Kronik spontan ürtikerde genellikle altta yatan bir neden bulunamadığını ifade eden Prof. Dr. Başak Yalçın, “Çeşitli ilaçlar, enfeksiyonlar, bazı hormon hastalıkları, stres ve besin katkı maddeleri gibi faktörler hastalığı ortaya çıkarabiliyor ya da alevlendirebiliyor. Bu faktörlerin tespit edilip müdahale edilmesi hastalığın yatışmasını kolaylaştırıyor.” dedi.
Kuredeşen için ilaç tedavisi
Prof. Dr. Yalçın, kronik ürtiker tedavisiyle ilgili şunları söyledi:
“İlaç tedavisinde ilk basamak H1 antihistaminlerdir. Yeni kuşak antihistamin ilaçlar uyku hali, uyuşukluk, ağız kuruluğu gibi yan etkiler açısından eski kuşak antihistaminlerden çok daha güvenli olsa da bazı hastalarda sonuç alınamıyor. Böyle bir durumda tedavide kurdeşen aşısı olarak bilinen Omalizumab’ı öneriyoruz.
12 yaş ve üzeri hastalarda uygulanabilen bu tedavinin hastaların yüzde 80’inden fazlasında etkili olduğunu belirten Prof. Dr. Başak Yalçın, tedavinin altı ay süreyle uygulanması gerektiğini vurguladı. İyileşme çoğunlukla ilk enjeksiyondan bir hafta sonra başlıyor ama bu süre 4-8 haftayı da bulabiliyor.
Kronik ürtiker tedavisinin uzun soluklu olduğunu söyleyen Prof. Dr. Başak Yalçın, doğru tedavinin belirlenmesinin ve düzenli doktor kontrolünün çok önemli olduğunun altını çizdi.

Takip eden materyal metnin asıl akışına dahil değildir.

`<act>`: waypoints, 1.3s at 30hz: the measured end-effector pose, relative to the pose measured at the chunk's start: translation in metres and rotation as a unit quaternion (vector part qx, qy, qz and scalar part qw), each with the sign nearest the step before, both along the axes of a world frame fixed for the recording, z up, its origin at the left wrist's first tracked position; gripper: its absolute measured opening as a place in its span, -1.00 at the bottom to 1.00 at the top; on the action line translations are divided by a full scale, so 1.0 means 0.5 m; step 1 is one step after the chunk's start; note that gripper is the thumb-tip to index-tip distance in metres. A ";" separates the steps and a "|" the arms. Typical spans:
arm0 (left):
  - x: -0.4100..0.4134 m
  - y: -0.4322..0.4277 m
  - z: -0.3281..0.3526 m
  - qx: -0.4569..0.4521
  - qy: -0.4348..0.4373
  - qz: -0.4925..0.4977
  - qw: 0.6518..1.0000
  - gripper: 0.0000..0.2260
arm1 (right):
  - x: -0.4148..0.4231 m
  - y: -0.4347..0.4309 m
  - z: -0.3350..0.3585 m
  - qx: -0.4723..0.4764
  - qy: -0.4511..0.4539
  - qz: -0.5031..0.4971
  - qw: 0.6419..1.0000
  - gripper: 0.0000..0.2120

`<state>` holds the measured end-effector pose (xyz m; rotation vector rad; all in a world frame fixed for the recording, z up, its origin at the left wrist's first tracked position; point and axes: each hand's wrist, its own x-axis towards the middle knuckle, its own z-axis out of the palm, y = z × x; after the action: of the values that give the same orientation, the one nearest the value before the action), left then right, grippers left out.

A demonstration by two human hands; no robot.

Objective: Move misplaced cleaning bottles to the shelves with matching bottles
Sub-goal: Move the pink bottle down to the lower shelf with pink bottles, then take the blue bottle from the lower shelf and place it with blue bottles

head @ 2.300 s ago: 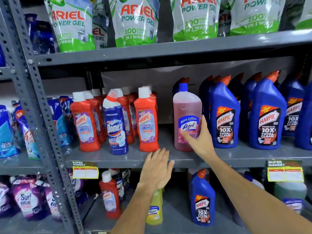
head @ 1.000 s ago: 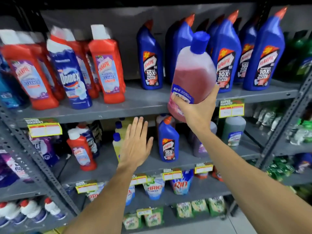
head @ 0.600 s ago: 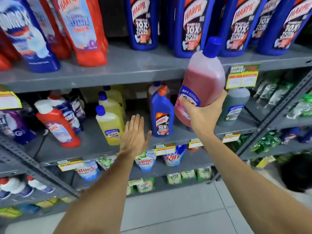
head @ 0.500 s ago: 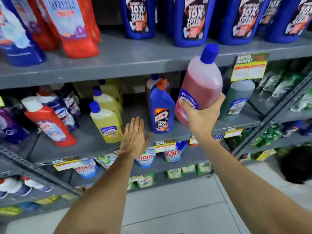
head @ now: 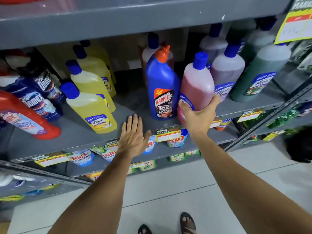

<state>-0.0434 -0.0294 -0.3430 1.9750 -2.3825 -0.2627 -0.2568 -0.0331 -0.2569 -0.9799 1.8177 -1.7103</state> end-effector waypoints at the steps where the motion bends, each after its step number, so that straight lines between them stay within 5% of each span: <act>1: 0.000 0.000 0.000 -0.003 0.003 0.004 1.000 -0.29 | 0.000 -0.008 -0.002 -0.005 -0.003 0.000 1.000 -0.25; 8: -0.002 -0.005 -0.002 0.005 0.005 0.013 1.000 -0.24 | -0.008 -0.028 -0.018 -0.012 0.033 0.049 0.998 -0.31; 15: -0.001 -0.007 -0.003 0.009 -0.001 0.015 1.000 -0.21 | -0.035 0.006 -0.095 0.100 0.066 0.116 0.986 -0.35; 24: -0.001 -0.009 -0.006 0.025 0.004 0.023 0.999 -0.29 | -0.030 -0.033 -0.100 0.129 0.068 0.100 0.984 -0.43; 29: 0.003 -0.008 -0.011 0.012 0.010 0.014 1.000 -0.27 | -0.010 0.026 -0.101 0.062 0.138 0.006 0.988 -0.60; 32: 0.004 -0.007 -0.012 0.006 0.016 0.014 1.000 -0.29 | 0.028 0.049 -0.069 -0.022 0.195 0.048 0.979 -0.69; 39: -0.001 -0.008 -0.001 0.038 0.013 0.013 0.999 -0.35 | 0.103 0.005 0.078 -0.142 0.244 0.155 0.947 -0.47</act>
<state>-0.0437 -0.0333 -0.3435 2.0201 -2.3636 -0.3819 -0.2055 -0.0307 -0.2181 -1.8420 1.5873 -1.6524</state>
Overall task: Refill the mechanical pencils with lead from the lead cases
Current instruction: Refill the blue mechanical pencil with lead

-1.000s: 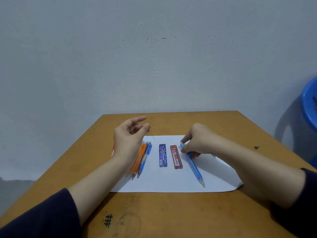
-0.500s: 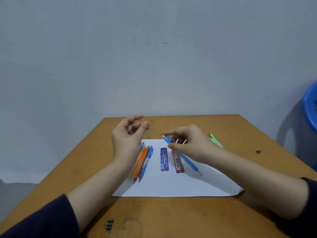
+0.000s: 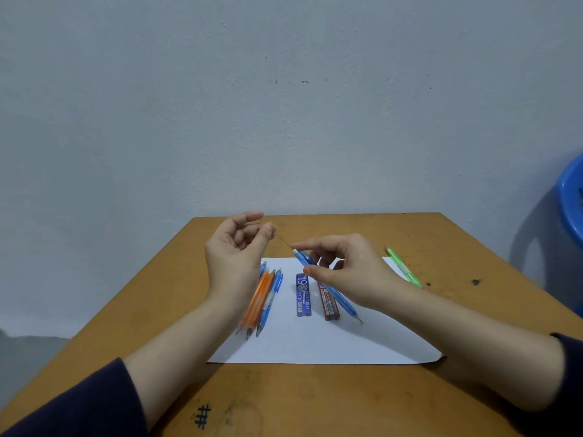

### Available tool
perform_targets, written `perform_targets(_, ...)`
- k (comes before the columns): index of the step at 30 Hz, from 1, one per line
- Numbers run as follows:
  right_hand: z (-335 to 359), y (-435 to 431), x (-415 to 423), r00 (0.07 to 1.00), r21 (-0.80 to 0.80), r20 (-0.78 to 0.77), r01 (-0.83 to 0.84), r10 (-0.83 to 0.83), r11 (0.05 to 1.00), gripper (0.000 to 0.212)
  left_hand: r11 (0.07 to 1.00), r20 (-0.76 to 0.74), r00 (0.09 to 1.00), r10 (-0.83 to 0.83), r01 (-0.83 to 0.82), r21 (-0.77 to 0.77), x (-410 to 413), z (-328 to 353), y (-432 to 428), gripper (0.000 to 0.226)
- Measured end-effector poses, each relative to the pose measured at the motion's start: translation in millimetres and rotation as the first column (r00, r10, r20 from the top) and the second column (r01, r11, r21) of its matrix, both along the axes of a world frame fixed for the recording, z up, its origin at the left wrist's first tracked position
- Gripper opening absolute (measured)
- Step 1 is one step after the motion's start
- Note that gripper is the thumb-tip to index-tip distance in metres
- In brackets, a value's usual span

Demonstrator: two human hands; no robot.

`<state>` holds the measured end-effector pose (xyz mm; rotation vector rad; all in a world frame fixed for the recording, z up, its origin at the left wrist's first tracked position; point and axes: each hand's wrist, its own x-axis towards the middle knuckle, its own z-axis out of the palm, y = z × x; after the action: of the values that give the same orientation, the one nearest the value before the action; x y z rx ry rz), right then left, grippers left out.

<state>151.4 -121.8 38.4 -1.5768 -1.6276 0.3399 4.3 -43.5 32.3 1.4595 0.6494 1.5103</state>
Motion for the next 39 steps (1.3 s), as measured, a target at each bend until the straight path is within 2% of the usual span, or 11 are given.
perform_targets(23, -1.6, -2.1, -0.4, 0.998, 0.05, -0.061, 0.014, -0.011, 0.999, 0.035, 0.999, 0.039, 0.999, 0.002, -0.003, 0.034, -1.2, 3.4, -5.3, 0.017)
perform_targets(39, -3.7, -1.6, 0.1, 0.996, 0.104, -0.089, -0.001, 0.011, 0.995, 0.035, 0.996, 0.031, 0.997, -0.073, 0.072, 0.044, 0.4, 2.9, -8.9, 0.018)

Ürtiker hastaları çaresiz değil!
Özellikle kronik spontan ürtikerin hasta yaşam kalitesini belirgin şekilde olumsuz yönde etkilediğini vurgulayan Doç. Dr. Sibel Doğan Günaydın, hastalarda kaşıntı nedeniyle ortaya çıkan uyku düzensizliğinin yanı sıra, dikkat eksikliği, halsizlik, sosyal yaşam ve iş başarısında azalmayla birlikte anksiyete gelişebileceğini belirtti. Ürtiker hastalarının çaresiz olmadıklarını ifade ederek şöyle konuştu:
Ürtiker hastaları bilgi eksikliğinden doğan yanlış anlaşılmalardan dolayı iş yaşamlarında ve sosyal hayatlarında rahatsız edici bakışlara ve davranışlara maruz kalıyor. Hastalıkla ilgili önyargıları yıkarak hastalarda ve toplumda bilinirliği artırmak hastalıkla mücadelede önemli bir basamak.